U.S. President Donald Trump will host Irish Taoiseach Leo Varadkar March 14 at the White House, continuing a St. Patrick’s week tradition that began in 1952. Things were much different in 1919: the revolutionary parliament of the Irish Republic, Dáil Éireann, had been established for two months; skirmishes and ambushes in the War of Independence flared across Ireland; more than 5,000 supporters of Irish independence gathered in late February in Philadelphia to bring attention to the cause; and the U.S. House of Representatives at the beginning of March passed a resolution in favor of Irish self-determination. All of this nationalist activity on both sides of the Atlantic influenced 1919’s annual celebration of Ireland’s patron saint.

Trump and Varadkar in 2018. White House photo

Below, a look at March 1919 coverage in the Irish-American and mainstream press. MH


“Irish freedom was demanded, and the league of nations, as proposed at present, was condemned at a mass meeting last night at Liberty Hut under the auspices of the United Irish Societies of the District that was the climax of the National Capital’s celebration of St. Patrick’s day. Ten thousand people were packed in the spacious auditorium, while more than 5,000 other clamored for admission to the most wildly enthusiastic meeting ever held in Washington in the cause of Irish independence. There was almost constant applause as the speakers extolled the virtues of Ireland and her sons.” The Washington Post, March 18, page 1

Of course, the annual St. Patrick’s Day parade in New York City drew plenty of press attention:

“The existence of the Irish Republic, and the demand that it be recognized as one of the sovereign nations of the earth, were proclaimed by the great demonstration held [in New York City]. Probably the most notable feature of the parade, and one in which it differed considerably from the processions of earlier days, was display of thousands upon thousands of tri-colored flags, the emblem of the Republic of Ireland. The old green flag with the harp on it was entirely abandoned … ” The Irish Press, Philadelphia, March 22, page 1

The New York Times coverage of the massive parade, placed on page 4 of the March 18 issue, said “it was a perfect day” for the event, and “not a single unpleasant incident marred the celebration.” Rather than noting the change of flags, the report made an extensive inventory of political banners carried by the marchers. These included:

  • England–Damn your concessions. We want our country.
  • “No people must be forced under a sovereignty under which it has no desire to live.”–President Woodrow Wilson
  • There will be no peace while Ireland is ruled by a foreign force.
  • If there is right and justice in the world, then Ireland should have its share.
  • A true American is a true Sinn Feiner.

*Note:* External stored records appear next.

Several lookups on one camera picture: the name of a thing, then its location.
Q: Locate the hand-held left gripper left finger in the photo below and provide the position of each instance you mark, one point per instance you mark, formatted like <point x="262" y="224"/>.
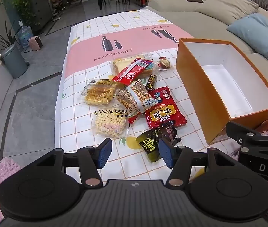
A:
<point x="104" y="152"/>

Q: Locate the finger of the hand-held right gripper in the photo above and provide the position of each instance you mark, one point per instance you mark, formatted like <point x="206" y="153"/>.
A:
<point x="237" y="128"/>

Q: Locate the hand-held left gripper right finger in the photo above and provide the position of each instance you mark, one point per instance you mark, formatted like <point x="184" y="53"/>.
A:
<point x="167" y="152"/>

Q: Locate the dark green snack packet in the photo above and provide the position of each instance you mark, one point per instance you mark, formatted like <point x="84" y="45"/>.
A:
<point x="148" y="144"/>

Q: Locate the dark purple snack packet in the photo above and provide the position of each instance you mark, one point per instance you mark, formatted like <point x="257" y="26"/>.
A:
<point x="168" y="131"/>

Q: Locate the checkered label puff ball packet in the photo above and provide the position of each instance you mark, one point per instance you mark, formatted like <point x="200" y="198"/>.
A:
<point x="110" y="125"/>

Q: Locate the red snack bag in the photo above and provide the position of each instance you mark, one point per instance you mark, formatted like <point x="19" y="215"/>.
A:
<point x="164" y="113"/>

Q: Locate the small red packet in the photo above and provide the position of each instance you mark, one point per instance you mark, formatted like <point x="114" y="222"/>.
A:
<point x="132" y="120"/>

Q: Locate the yellow noodle snack packet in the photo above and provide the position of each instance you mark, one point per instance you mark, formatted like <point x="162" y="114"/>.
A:
<point x="98" y="93"/>

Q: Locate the clear nut packet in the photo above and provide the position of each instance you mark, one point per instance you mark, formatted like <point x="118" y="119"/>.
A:
<point x="134" y="97"/>

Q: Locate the orange cardboard box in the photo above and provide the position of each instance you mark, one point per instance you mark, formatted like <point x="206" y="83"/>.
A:
<point x="195" y="75"/>

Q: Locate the small black snack can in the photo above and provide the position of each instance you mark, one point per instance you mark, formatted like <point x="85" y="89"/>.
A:
<point x="151" y="81"/>

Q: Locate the long red wafer packet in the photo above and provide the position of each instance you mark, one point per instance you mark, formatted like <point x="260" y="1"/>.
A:
<point x="129" y="74"/>

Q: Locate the round brown snack packet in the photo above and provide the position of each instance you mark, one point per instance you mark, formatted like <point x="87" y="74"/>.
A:
<point x="164" y="64"/>

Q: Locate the clear sliced bread packet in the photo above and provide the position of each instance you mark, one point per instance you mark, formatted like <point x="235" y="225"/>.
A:
<point x="119" y="63"/>

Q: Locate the blue cushion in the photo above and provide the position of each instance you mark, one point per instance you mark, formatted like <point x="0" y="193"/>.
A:
<point x="259" y="35"/>

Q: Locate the pink and white printed tablecloth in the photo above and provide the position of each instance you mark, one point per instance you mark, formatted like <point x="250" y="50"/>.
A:
<point x="124" y="42"/>

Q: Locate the beige cushion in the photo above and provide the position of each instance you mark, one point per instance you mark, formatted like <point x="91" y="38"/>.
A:
<point x="226" y="8"/>

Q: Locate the beige sofa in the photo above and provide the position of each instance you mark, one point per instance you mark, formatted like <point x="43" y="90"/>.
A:
<point x="183" y="16"/>

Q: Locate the grey trash bin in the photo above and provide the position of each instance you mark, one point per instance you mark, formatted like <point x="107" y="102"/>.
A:
<point x="14" y="61"/>

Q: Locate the pink space heater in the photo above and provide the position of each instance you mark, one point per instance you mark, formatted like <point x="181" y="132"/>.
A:
<point x="35" y="43"/>

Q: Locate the blue water jug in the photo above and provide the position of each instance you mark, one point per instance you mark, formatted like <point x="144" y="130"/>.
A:
<point x="25" y="35"/>

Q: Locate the tall leafy floor plant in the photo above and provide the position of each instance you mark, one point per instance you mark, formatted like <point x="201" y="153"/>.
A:
<point x="6" y="42"/>

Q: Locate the dark drawer cabinet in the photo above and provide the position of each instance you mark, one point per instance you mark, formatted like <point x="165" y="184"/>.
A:
<point x="41" y="11"/>

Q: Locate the dark shoe rack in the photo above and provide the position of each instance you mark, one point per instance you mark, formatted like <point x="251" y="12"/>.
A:
<point x="59" y="2"/>

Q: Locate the dark cabinet with plants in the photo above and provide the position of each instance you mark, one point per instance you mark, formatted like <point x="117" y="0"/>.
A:
<point x="22" y="4"/>

More mainstream celebrations occurred in the American heartland:

“Ireland and St. Patrick were by no means forgotten on Monday, the greatest of Irish holidays, in Minneapolis. Many store windows were dressed up in green in honor of the day. The shamrock, the harp, and many other emblems of the old sod were seen in generous abundance.” The Irish Standard, Minneapolis, Minn., March 22, page 1

“In a room hung with the green flag of old Ireland, and the three-colored flag of the hopes for a new Ireland, intermingled with shamrocks and entwined around the Stars and Stripes of America, 450 members of the Ancient Order of Hibernians sand the songs of old Erin, and cheered and applauded each expression of faith in the hoped-for republic, when the annual St. Patrick’s day dinner of the order was held in the Fort Pitt Hotel last night.” Pittsburgh Post-Gazette, March 18, page 11

“Native born and American born Irish men and women of Louisville paid fitting and credible tribute to St. Patrick, the Apostle of Ireland. The religious observances began with the Ladies Auxiliary and the Ancient Order of Hibernians who filled St. Patrick’s Church early Sunday morning … Monday night there were numerous attractions … but it remained for the AOH to eclipse it all with their celebration at Bertrand Hall, which was profusely decorated with the national colors and the flag of the Irish republic and flags and banners of the Ancient Order.” Kentucky Irish American, Louisville, Ky., March 22, page 1

Washington, D.C. in 1919.

Catching up with modern Ireland: September

Before getting to this month’s roundup, I want to thank the Irish Railroad Workers Museum in Baltimore and those who attended my 15 September talk on Ireland’s Famine Children ‘Born at Sea’. Also this month, year-to-date traffic on the blog surpassed last year’s total. Thanks for reading. MH

  • September began with the 99th annual Dublin City Liffey Swim, a 2.2 K (1.3 mile) “towards the sea” race underneath a dozen key bridges.
  • A confluence of events has shunted unification on to the political agenda.” From Talk of a united Ireland is rife. But is it a fantasy?
  • The four-volume Cambridge History of Irelandpublished in April, received its American launch this month with events in Washington, D.C., New York, and Boston.
  • For a few days early in the month it appeared that U.S. President Donald Trump was going visit Ireland as part of trip to Paris to mark the end of World War I. Within two weeks, the Irish leg was cancelled.
  • By almost every measure Ireland today is a more inclusive, progressive and safer place to live than it once was, and the oppressive control exerted by church and State have been dramatically lessened. People live longer, cars are safer, roads are better, homes – if you are lucky enough to have one – are warmer and food is better and cheaper than it was.” From Is Ireland a better place to live now than 20 years ago.
  • The BBC reported on the dwindling number of iconic red telephone boxes in Northern Ireland, though some have been re-purposed as mini libraries, defibrillator kiosks, and information centres.
  • Travel to Ireland increased by nearly 8 percent in the eight-months through August, compared to the same period in 2017, the CSO said.
  • Listowel, in Kerry, the home of the late John B. Keane and the annual “Writer’s Week,” is this year’s All-Ireland Tidy Town, topping 883 entries in the 60th annual competition.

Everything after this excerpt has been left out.